Bring together copies of the lines in the data below that contain the word "metal".

[Opening Excerpted data section]

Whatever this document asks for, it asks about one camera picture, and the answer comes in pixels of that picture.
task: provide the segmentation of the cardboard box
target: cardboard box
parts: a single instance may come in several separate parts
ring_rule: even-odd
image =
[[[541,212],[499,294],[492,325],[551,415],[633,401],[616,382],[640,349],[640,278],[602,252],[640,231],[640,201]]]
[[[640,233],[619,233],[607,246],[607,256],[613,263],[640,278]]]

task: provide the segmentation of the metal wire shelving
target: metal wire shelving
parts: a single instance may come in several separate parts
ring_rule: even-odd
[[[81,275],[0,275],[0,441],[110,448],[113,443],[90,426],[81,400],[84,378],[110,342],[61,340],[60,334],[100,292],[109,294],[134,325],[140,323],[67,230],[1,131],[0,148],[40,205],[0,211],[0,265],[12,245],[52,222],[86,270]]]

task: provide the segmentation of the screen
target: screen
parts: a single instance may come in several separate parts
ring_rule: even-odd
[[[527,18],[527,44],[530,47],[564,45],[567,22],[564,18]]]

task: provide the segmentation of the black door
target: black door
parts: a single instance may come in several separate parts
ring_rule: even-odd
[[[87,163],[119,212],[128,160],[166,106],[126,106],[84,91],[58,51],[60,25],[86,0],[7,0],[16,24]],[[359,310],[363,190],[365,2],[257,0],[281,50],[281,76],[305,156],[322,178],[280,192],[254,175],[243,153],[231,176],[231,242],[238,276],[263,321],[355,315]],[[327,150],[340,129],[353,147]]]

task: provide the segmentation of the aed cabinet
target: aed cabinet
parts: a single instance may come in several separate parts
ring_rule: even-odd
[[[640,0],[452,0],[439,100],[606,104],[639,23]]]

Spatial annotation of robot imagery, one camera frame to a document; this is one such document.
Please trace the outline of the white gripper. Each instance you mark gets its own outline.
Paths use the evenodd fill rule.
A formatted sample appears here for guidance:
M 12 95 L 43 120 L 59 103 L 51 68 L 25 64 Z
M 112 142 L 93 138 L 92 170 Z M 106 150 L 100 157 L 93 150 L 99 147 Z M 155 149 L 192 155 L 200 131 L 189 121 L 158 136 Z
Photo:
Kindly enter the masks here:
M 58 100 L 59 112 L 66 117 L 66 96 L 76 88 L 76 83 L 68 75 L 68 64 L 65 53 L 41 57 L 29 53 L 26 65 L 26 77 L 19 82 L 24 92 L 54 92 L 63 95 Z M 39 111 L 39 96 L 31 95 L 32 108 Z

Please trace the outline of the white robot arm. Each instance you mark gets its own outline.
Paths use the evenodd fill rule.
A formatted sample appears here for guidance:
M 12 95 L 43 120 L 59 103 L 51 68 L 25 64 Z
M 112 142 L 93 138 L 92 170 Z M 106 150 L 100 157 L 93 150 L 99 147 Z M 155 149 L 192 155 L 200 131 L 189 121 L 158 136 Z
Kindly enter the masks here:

[Closing Excerpted data section]

Exercise result:
task: provide the segmentation of the metal wire shelving
target: metal wire shelving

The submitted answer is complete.